Instructions for the task.
Would you set down the complete data below, exactly as shown?

──────── Dataset section ────────

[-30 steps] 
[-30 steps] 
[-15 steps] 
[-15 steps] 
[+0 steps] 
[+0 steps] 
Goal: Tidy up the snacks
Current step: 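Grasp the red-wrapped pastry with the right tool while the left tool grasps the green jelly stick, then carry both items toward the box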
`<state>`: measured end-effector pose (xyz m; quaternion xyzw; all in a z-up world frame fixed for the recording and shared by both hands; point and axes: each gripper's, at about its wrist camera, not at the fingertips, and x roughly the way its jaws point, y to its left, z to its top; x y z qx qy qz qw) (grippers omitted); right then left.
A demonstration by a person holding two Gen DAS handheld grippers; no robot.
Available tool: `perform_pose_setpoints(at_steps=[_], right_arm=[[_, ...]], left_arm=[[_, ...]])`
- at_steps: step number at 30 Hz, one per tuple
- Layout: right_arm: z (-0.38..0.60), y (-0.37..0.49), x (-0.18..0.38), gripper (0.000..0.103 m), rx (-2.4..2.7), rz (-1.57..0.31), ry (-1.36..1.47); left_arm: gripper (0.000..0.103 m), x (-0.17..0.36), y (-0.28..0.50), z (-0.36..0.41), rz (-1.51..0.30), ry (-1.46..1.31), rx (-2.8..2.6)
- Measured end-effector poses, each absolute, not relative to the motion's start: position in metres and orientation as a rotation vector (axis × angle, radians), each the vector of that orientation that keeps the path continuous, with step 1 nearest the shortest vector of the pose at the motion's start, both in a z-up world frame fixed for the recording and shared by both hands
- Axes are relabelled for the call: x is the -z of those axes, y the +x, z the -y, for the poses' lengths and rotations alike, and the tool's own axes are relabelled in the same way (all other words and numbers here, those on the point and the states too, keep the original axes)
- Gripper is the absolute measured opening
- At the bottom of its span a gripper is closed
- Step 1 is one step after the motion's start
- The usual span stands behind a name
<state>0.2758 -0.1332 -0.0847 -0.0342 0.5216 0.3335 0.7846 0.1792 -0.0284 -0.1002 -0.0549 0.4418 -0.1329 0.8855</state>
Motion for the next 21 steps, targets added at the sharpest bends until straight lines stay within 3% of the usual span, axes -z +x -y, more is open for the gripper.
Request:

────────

Exercise response.
[-30 steps] 
[-30 steps] 
[-15 steps] 
[-15 steps] 
[+0 steps] 
[+0 steps] 
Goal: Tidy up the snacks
Current step: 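Grasp the red-wrapped pastry with the right tool while the left tool grasps the green jelly stick, then carry both items toward the box
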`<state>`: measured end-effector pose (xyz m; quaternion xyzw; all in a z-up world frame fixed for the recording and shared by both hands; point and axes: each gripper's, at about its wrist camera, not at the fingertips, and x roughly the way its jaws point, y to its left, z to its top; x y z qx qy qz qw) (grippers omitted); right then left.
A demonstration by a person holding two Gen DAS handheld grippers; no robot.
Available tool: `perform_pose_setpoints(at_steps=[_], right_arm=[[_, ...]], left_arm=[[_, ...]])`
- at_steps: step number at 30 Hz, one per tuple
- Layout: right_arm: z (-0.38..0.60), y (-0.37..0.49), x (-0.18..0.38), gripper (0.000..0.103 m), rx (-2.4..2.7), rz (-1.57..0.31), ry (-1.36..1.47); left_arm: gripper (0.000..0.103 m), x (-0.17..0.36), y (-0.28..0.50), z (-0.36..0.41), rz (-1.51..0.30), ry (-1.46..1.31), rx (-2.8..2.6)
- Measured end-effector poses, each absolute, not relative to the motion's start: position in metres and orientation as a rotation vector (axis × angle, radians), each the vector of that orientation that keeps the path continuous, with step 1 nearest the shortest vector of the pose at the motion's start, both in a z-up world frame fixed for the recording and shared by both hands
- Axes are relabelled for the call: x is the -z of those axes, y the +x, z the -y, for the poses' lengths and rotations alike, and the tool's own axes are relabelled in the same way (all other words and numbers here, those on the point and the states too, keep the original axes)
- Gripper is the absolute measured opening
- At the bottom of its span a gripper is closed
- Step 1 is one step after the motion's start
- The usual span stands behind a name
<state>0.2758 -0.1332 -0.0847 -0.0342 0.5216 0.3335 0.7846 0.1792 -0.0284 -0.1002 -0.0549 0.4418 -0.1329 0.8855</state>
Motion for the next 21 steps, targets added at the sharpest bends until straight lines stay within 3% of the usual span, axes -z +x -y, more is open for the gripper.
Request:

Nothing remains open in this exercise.